Commander of the Chengdu Military Region Air Force
- Incumbent
- Assumed office 2013
- Preceded by: Fang Dianrong

Personal details
- Born: Heilongjiang, China
- Party: Chinese Communist Party

Military service
- Allegiance: China
- Branch/service: People's Liberation Army Air Force
- Years of service: ? – present
- Rank: Lieutenant General

= Zhan Houshun =

Zhan Houshun (战厚顺) is a lieutenant general (zhong jiang) of the People's Liberation Army Air Force (PLAAF) of China. He served as commander of the Chengdu Military Region Air Force and deputy commander of the Chengdu MR from 2013 to 2016 when the Deepening National Defense and Military Reform of Xi Jinping abolished People's Liberation Army military regions and created theater commands. He was made the inaugural Western Theater Command Air Force commander when the Chengdu Military Region was amalgamated into the Western Theater Command of which he was made the deputy commander. He was succeeded by general Wang Qiang as the Western Theater's air commander.
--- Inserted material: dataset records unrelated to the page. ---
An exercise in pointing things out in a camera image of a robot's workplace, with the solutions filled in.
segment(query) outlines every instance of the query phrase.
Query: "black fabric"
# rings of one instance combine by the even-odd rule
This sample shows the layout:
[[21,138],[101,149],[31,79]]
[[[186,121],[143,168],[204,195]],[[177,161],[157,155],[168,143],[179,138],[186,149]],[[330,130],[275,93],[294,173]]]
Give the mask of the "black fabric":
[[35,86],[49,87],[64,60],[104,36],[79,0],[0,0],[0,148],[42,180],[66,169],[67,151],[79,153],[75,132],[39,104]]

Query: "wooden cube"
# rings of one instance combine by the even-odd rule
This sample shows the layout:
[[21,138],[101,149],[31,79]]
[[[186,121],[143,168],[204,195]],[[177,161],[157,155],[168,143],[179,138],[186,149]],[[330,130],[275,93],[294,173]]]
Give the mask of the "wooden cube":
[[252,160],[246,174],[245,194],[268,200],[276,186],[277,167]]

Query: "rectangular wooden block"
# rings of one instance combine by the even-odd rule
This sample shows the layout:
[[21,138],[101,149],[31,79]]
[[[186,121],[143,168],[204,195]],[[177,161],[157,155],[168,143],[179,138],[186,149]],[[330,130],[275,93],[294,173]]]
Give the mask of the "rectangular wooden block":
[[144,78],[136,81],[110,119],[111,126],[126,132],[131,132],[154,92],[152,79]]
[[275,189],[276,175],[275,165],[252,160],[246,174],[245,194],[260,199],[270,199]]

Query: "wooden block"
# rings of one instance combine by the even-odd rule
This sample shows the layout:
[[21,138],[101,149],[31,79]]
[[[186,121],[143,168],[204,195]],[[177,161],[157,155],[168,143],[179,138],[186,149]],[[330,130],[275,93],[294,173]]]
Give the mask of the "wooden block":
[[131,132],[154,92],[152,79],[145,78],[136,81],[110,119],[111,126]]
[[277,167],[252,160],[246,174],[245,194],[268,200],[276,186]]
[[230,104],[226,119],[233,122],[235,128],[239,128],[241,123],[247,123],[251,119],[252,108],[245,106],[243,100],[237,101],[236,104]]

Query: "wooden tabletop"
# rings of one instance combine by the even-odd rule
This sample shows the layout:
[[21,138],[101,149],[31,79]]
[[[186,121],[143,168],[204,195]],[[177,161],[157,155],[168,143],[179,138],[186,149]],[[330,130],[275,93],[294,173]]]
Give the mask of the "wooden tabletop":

Zhan Houshun was born in Heilongjiang Province. He served as commander of the PLAAF Changchun Forward Headquarters of the Shenyang Military Region, and was later transferred to the Chengdu Military Region Air Force (MRAF), where he served as chief of staff and deputy commander. In early 2013, he was promoted to commander of the Chengdu MRAF as well as deputy commander of the Chengdu MR, replacing Lieutenant General Fang Dianrong. Zhan attained the rank of lieutenant general on 16 July 2014.

In May 2014, Zhan Houshun oversaw the three-week-long joint Sino-Pakistani Shaheen-III Air Exercise.